これらのお薬が効かない、もしくは重症の場合は『カルバペネム系』、『ニューキノロン系』の出番となります。
カルバペネム系は商品名『オラペネム』一般名テビペネムピボキシルです。
ニューキノロン系は商品名『オゼックス』一般名トスフロキサシンです。

この2つのお薬は確かに良く効きます。効果も早いです。


両方とも味も美味しく、においも良いです。

orape.jpg
『オラペネム』は後味が若干苦いですが、


ozekkusu.jpg
『オゼックス』は後味もすっきりです。

(繰り返しますが、味は完全に私の感想です(*_*;;)
 


では『オラペネム』『オゼックス』を最初からどんどん使えばいいじゃないかという話になるのですが、ここででてくるのが、『耐性菌』というものです。

また後々詳しく書こうと思いますが、抗生剤を使いすぎると抗生剤に抵抗する菌が生まれてきます。実際に昔使っていた特にセフェム系の抗生剤で最近の中耳炎にはほとんど効かないというお薬も結構あります。


 

つまり、『オラペネム』、『オゼックス』に対する耐性菌が生まれてきて、効かなくなってしまうと次に使うお薬がなくなってしまうのです。

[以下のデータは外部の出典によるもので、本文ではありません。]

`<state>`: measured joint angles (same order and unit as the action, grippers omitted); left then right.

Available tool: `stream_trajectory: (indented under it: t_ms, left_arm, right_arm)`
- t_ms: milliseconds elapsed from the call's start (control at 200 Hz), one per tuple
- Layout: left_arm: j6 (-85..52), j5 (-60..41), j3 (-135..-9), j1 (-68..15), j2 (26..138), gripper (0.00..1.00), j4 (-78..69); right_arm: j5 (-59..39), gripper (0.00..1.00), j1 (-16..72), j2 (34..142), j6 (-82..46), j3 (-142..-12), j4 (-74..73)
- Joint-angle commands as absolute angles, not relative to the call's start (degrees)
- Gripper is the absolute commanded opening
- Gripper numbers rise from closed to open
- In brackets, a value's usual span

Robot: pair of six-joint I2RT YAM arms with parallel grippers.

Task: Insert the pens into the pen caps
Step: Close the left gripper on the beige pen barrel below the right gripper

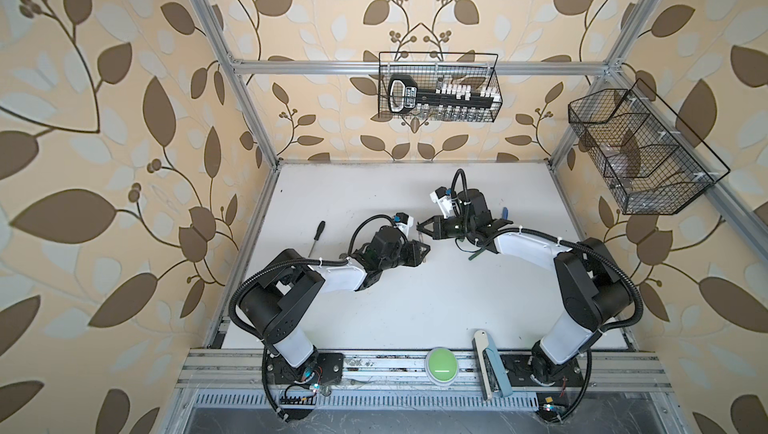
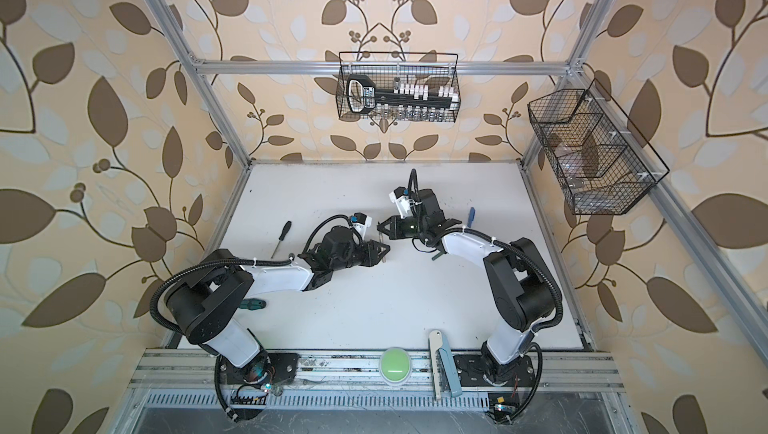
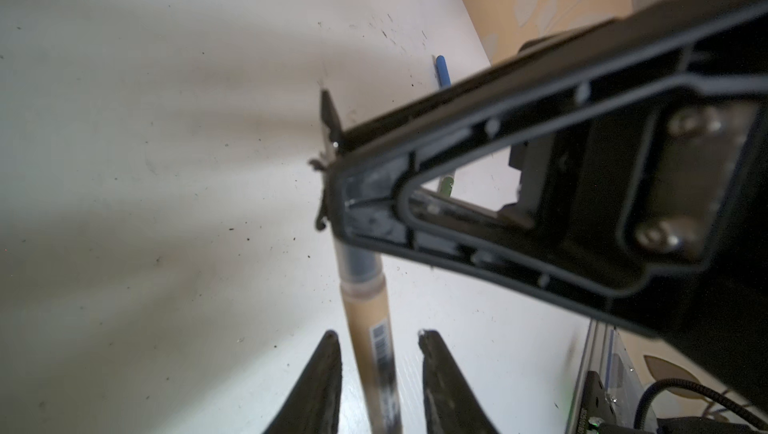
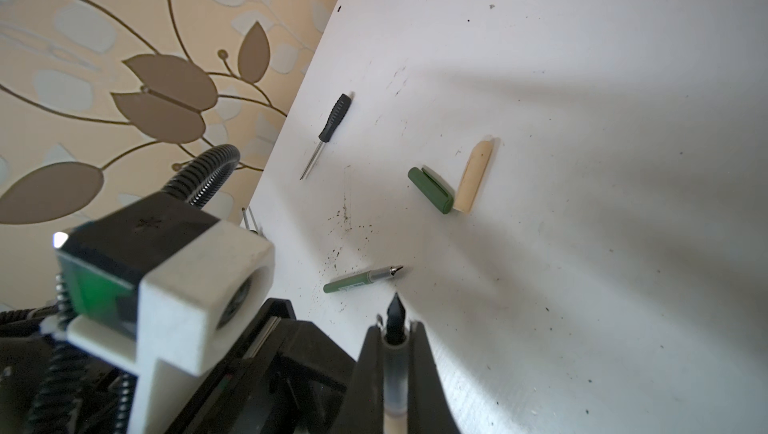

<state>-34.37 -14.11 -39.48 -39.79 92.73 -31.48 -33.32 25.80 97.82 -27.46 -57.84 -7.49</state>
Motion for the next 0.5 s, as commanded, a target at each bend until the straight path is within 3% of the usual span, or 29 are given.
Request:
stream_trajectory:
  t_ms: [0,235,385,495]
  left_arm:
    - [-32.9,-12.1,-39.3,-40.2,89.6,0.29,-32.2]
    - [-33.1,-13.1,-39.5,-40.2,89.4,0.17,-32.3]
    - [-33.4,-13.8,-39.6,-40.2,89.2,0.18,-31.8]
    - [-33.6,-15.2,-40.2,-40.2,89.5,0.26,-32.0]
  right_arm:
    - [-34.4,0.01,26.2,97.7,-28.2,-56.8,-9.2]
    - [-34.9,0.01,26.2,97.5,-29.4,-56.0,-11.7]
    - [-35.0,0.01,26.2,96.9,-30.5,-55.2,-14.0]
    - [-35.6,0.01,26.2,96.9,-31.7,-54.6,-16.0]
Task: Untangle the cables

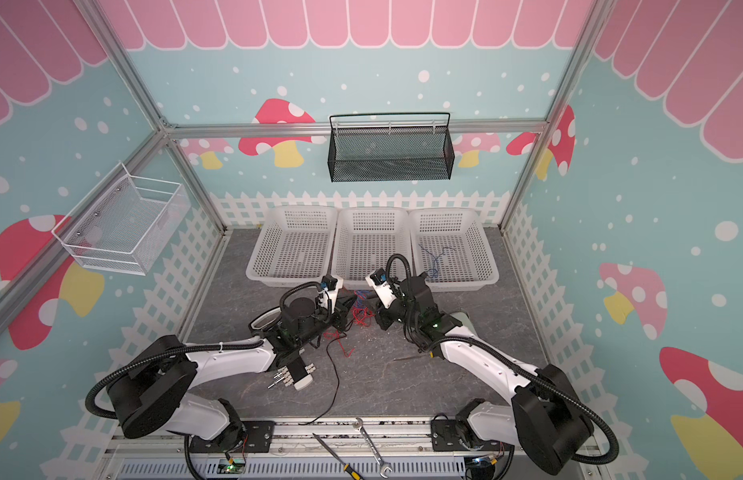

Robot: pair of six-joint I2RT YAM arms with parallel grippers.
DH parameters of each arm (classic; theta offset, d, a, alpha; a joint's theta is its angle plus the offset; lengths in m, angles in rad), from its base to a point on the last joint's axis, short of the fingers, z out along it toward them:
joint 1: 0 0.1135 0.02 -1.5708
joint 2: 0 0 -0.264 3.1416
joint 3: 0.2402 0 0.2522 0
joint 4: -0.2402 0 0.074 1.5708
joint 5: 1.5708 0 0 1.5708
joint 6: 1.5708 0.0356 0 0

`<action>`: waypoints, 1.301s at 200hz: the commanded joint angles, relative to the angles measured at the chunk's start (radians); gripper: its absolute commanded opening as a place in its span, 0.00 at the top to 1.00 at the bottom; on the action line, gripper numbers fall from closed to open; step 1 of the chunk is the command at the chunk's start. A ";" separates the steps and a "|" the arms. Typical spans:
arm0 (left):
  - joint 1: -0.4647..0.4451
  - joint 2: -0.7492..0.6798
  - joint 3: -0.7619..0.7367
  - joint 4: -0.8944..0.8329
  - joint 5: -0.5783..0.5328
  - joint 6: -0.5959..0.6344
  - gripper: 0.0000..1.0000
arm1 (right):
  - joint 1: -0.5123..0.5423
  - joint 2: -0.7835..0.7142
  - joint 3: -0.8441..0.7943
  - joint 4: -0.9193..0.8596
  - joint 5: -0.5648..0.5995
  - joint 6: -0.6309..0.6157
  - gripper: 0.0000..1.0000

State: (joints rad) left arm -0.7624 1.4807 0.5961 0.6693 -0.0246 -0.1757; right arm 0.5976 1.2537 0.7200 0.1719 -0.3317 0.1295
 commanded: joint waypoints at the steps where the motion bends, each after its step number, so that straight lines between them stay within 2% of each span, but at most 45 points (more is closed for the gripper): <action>1: 0.002 -0.012 -0.006 0.002 -0.019 0.008 1.00 | 0.006 0.027 0.037 -0.011 -0.010 0.008 0.80; 24: 0.002 -0.008 -0.007 0.004 -0.014 0.010 1.00 | 0.006 0.046 0.048 -0.005 -0.019 0.014 0.80; 39: 0.002 -0.007 -0.010 0.006 -0.008 0.010 1.00 | 0.007 0.053 0.051 0.000 -0.017 0.019 0.87; 57: 0.002 -0.005 -0.019 0.018 0.001 0.011 1.00 | 0.007 0.061 0.059 0.007 -0.016 0.020 1.00; 105: 0.003 -0.025 -0.057 0.020 -0.032 0.017 1.00 | 0.006 0.017 0.056 -0.015 0.082 0.012 1.00; 146: 0.006 -0.057 -0.075 0.004 -0.034 0.026 1.00 | 0.006 -0.016 0.053 -0.055 0.068 -0.010 1.00; 179: 0.012 -0.085 -0.095 0.020 -0.029 0.025 0.76 | 0.006 -0.019 0.037 -0.073 0.061 -0.039 1.00; 237: 0.015 -0.087 -0.109 0.005 -0.036 0.084 0.54 | 0.006 -0.078 0.016 -0.037 -0.035 -0.075 1.00; 260: 0.015 -0.062 -0.126 0.037 0.016 0.117 0.49 | 0.005 -0.098 0.017 -0.027 -0.022 -0.064 1.00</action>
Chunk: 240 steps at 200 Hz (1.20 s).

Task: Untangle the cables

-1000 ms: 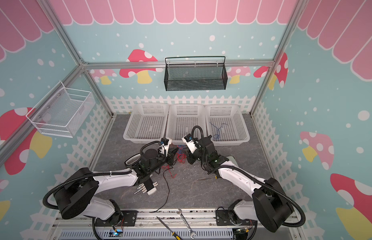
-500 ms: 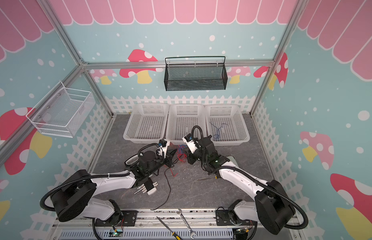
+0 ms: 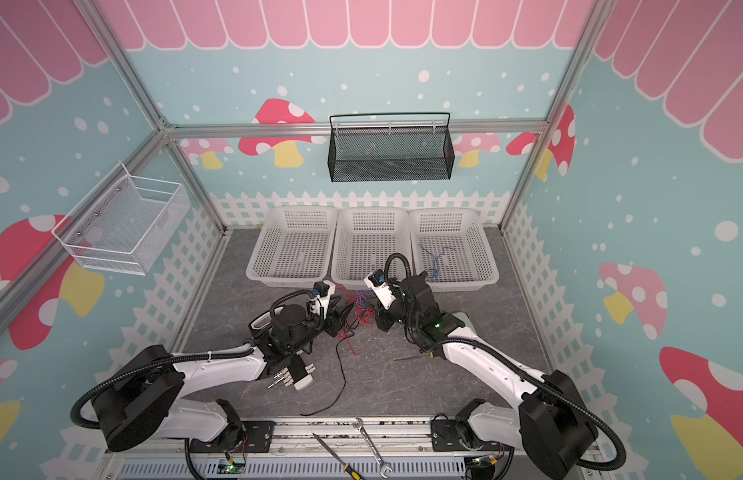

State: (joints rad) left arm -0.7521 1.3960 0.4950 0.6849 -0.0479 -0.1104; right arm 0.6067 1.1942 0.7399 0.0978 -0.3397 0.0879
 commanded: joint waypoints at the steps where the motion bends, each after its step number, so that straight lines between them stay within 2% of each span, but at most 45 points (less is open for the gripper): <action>1: 0.005 0.024 -0.026 0.022 0.043 0.054 0.49 | -0.003 -0.039 -0.002 0.047 -0.014 -0.022 1.00; 21: 0.004 0.051 -0.049 0.078 0.065 0.070 0.47 | -0.003 -0.040 0.003 0.054 -0.006 -0.002 1.00; 51: -0.001 0.107 -0.105 0.255 0.074 0.084 0.46 | -0.004 -0.037 0.006 0.074 -0.048 0.022 1.00; 83: -0.017 0.150 -0.110 0.333 0.052 0.086 0.46 | -0.004 -0.036 0.018 0.074 -0.031 0.046 1.00; 122: -0.099 0.202 -0.130 0.538 -0.103 0.186 0.46 | -0.003 -0.021 0.032 0.071 0.003 0.076 1.00; 189: -0.142 0.148 -0.133 0.478 -0.156 0.251 0.45 | -0.003 0.013 0.054 0.050 0.046 0.100 1.00; 240: -0.190 0.172 -0.118 0.503 -0.196 0.326 0.45 | -0.003 0.044 0.081 0.039 0.019 0.113 1.00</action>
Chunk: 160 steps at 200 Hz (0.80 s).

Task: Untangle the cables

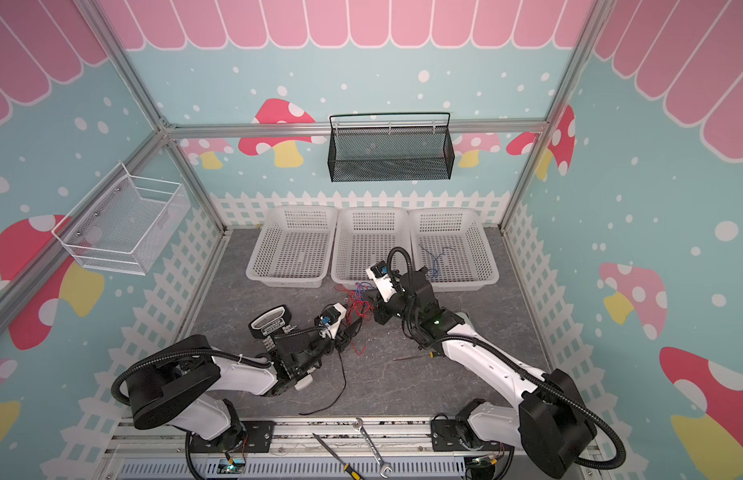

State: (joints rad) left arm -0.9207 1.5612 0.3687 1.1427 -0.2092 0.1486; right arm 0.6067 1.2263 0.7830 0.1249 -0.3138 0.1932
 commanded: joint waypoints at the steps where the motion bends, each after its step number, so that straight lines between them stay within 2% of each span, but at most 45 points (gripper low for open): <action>1: -0.022 0.008 0.009 0.046 -0.035 0.068 0.45 | -0.003 0.012 0.039 0.011 -0.008 0.008 1.00; 65: -0.039 0.093 0.033 0.124 -0.057 0.083 0.54 | -0.004 0.024 0.064 -0.002 -0.081 0.021 1.00; 92: -0.054 0.131 0.035 0.191 -0.104 0.105 0.56 | -0.003 0.031 0.081 -0.012 -0.103 0.025 1.00; 102: -0.059 0.149 0.032 0.239 -0.152 0.116 0.57 | -0.003 0.035 0.082 -0.013 -0.111 0.028 1.00; 118: -0.064 0.160 0.037 0.270 -0.192 0.128 0.61 | -0.004 0.040 0.082 -0.016 -0.111 0.029 1.00; 160: -0.073 0.130 0.026 0.274 -0.239 0.154 0.60 | -0.003 0.046 0.091 -0.047 -0.066 0.029 1.00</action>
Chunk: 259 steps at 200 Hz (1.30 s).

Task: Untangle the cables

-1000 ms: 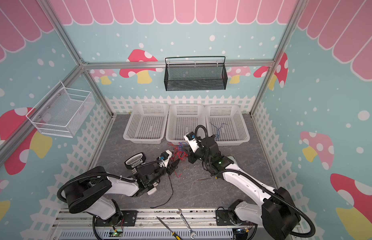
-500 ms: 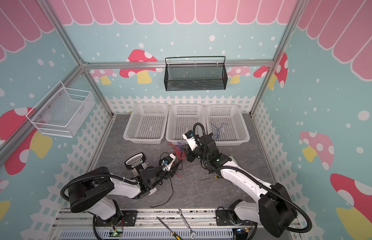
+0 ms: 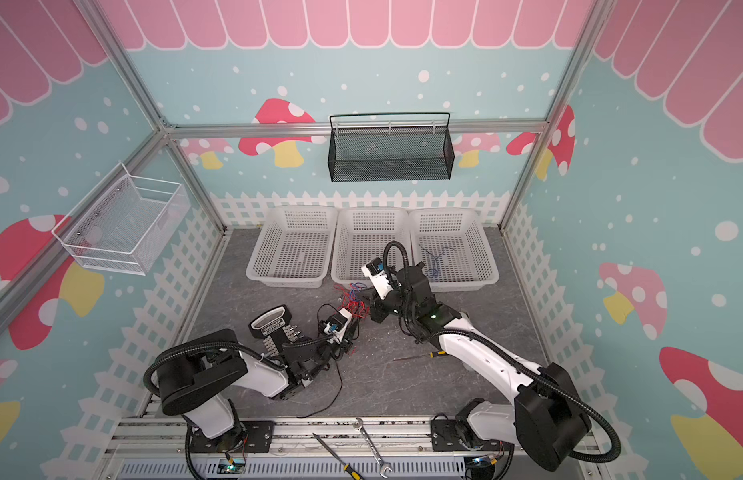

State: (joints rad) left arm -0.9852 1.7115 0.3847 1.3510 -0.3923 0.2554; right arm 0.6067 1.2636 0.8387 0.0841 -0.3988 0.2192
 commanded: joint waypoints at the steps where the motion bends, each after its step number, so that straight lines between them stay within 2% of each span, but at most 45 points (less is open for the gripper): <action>1: -0.009 -0.021 0.009 0.066 -0.056 0.048 0.60 | -0.003 0.009 0.036 -0.006 0.020 0.003 1.00; 36: -0.013 -0.041 -0.009 0.066 -0.068 0.051 0.55 | -0.004 0.014 0.048 -0.014 0.015 -0.001 1.00; 71: -0.021 -0.023 0.010 0.066 -0.041 0.076 0.57 | -0.003 0.019 0.056 -0.015 -0.013 -0.003 1.00; 87: -0.025 -0.009 0.024 0.066 -0.037 0.091 0.67 | -0.003 0.020 0.062 -0.018 -0.026 -0.003 1.00; 104: -0.029 -0.003 0.035 0.065 -0.043 0.091 0.82 | -0.004 0.018 0.062 -0.020 -0.035 -0.003 1.00; 132: -0.029 -0.007 0.037 0.065 -0.073 0.075 1.00 | -0.004 0.016 0.058 -0.026 -0.039 -0.006 1.00; 155: -0.029 -0.009 0.024 0.065 -0.083 0.057 1.00 | -0.003 0.008 0.056 -0.027 -0.025 -0.004 1.00; 177: -0.029 -0.003 0.002 0.065 -0.092 0.028 1.00 | -0.003 -0.003 0.070 -0.044 0.040 0.002 1.00; 230: -0.021 0.002 -0.062 0.065 -0.164 -0.043 1.00 | -0.011 -0.064 0.099 -0.135 0.302 -0.001 1.00; 259: -0.009 -0.001 -0.067 0.065 -0.162 -0.059 1.00 | -0.024 -0.081 0.092 -0.144 0.285 -0.004 1.00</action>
State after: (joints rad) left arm -1.0061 1.7000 0.3256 1.3819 -0.5316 0.2268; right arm 0.5945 1.2133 0.9062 -0.0547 -0.1623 0.2188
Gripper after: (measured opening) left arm 0.047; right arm 0.054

なので、これらの薬はなるべく使いません。中耳炎で使うときには鼓膜切開が必要な状態のことが多いです。
製薬会社もオラペネムでは『第一選択薬ではなく、重症感染症に限定して使用』という位置づけをしています。


こういったお薬が漫然と使われていないか、一度お薬手帳を見直してもいいかもしれません。

強いお薬を使えば効き目は早いし、すぐ楽になりますが、その後のことを考えてお薬は使わなくてはなりません。
特に、これから先が長いお子さんなら尚更です。

(これは本来、我々医療従事者が気を付けなくてはならないのですが、、、)



最近抗生剤の使われ方について色々考えることがあって書き始めましたが、やっぱり1回では書ききれない、、、というわけで何回かに分けて書いていきます。

これからも副鼻腔炎に使用する抗生剤や、細菌の種類や、耐性菌については書いてみようかと思います。